* Activity *
The reply is to contain the full listing, repeated exactly, with pictures left out.

* Data *
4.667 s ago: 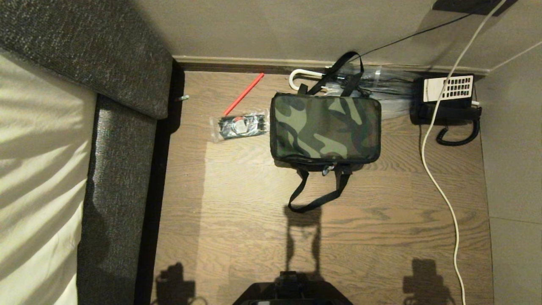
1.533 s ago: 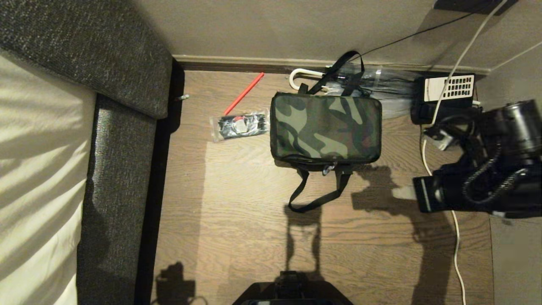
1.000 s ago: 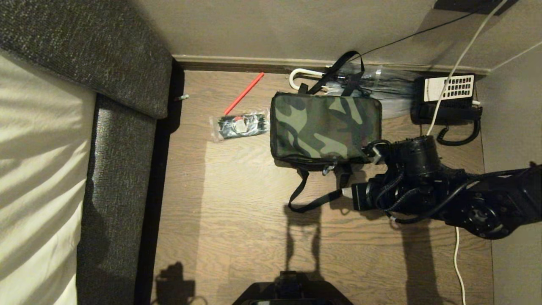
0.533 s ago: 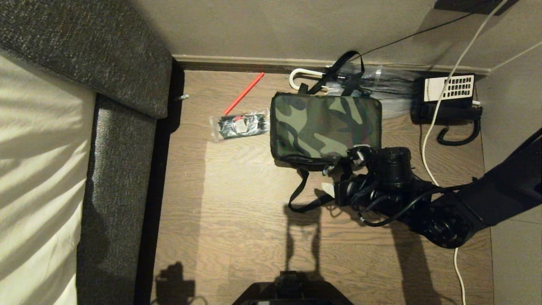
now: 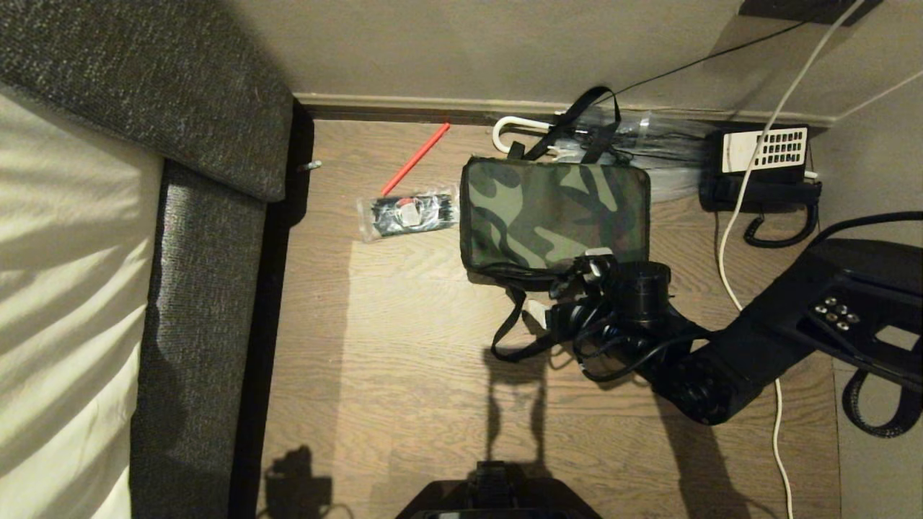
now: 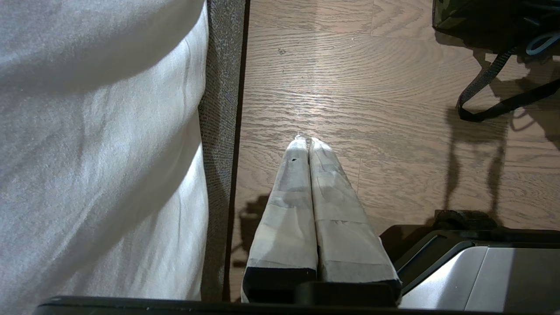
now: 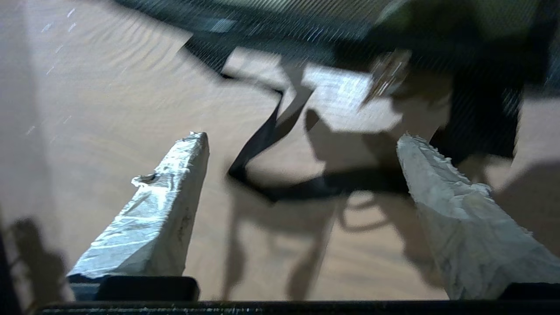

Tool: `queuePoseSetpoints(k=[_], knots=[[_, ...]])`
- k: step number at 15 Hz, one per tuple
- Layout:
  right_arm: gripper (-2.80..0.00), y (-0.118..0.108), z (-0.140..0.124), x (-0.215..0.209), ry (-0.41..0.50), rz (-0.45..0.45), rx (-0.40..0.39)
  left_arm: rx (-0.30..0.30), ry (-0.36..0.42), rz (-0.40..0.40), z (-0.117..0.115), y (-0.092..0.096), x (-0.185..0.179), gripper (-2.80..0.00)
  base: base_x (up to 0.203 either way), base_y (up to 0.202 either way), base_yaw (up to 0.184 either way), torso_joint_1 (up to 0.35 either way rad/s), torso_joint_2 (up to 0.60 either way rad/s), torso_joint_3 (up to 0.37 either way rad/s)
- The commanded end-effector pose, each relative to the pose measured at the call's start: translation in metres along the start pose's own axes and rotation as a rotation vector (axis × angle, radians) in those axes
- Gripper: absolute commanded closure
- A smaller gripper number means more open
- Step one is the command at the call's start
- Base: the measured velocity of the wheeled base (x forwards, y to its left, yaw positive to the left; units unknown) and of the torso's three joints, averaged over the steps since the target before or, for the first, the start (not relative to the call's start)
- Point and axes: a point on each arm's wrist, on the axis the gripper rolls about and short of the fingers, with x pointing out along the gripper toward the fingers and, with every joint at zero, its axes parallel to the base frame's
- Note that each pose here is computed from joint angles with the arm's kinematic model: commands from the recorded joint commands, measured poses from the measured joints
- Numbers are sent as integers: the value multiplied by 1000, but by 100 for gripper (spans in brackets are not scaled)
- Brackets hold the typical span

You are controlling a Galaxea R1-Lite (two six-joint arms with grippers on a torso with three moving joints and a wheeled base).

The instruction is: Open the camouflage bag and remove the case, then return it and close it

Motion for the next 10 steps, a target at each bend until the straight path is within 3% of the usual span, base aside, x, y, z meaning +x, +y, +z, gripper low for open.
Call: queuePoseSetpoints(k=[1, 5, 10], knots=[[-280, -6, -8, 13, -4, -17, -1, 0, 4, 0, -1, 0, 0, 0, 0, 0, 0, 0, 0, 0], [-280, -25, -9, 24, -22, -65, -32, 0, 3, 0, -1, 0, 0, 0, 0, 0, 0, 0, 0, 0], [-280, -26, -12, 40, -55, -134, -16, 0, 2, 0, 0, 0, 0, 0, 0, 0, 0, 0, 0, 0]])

* Output of the task *
4.667 s ago: 
1.533 s ago: 
1.000 s ago: 
0.533 s ago: 
now: 
now: 
now: 

Tool: `queuePoseSetpoints(k=[_], knots=[[_, ...]])`
- k: step number at 15 Hz, one per tuple
- Layout:
  right_arm: gripper (-2.80..0.00), y (-0.118..0.108), z (-0.140..0.124), x (-0.215..0.209), ry (-0.41..0.50), rz (-0.45..0.45), rx (-0.40..0.39)
  left_arm: rx (-0.30..0.30), ry (-0.36..0.42), rz (-0.40..0.40), z (-0.117..0.115), y (-0.092..0.096), x (-0.185..0.179), gripper (-2.80..0.00)
  base: base_x (up to 0.203 either way), base_y (up to 0.202 either way), base_yaw (up to 0.184 either way), torso_joint_1 (up to 0.35 either way rad/s), torso_joint_2 (up to 0.60 either way rad/s), torso_joint_3 (up to 0.37 either way rad/s)
- The commanded end-effector pose, each relative to the pose measured at the call's start: translation in metres along the start pose's own axes and rotation as a rotation vector (axis × angle, radians) in those axes
- Gripper: absolute commanded closure
- A smaller gripper number means more open
- Step one is the command at the call's start
- Base: the measured velocity of the wheeled base (x forwards, y to its left, yaw positive to the left; units unknown) and of the torso's three joints, averaged over the steps since the target before or, for the first, the start (not relative to the call's start)
- Point and axes: a point on each arm's wrist, on the axis the gripper rolls about and short of the fingers, with x pointing out along the gripper toward the fingers and, with every joint at zero, its axes parallel to the base frame's
- Note that each pose here is computed from joint angles with the arm's kinematic model: commands from the recorded joint commands, measured poses from the measured joints
- Numbers are sent as integers: the value multiplied by 1000, but by 100 for gripper (spans in brackets are not scaled)
- Brackets hold the typical span

You are controlling a Galaxea R1-Lite (two six-joint arms with grippers on a torso with three moving joints and a wheeled base).

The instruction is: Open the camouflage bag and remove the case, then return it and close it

Motion for the next 10 steps, a target at each bend until the straight path is within 3% of the usual span, base aside, x, y, z meaning +x, +y, +z, gripper low for open.
Call: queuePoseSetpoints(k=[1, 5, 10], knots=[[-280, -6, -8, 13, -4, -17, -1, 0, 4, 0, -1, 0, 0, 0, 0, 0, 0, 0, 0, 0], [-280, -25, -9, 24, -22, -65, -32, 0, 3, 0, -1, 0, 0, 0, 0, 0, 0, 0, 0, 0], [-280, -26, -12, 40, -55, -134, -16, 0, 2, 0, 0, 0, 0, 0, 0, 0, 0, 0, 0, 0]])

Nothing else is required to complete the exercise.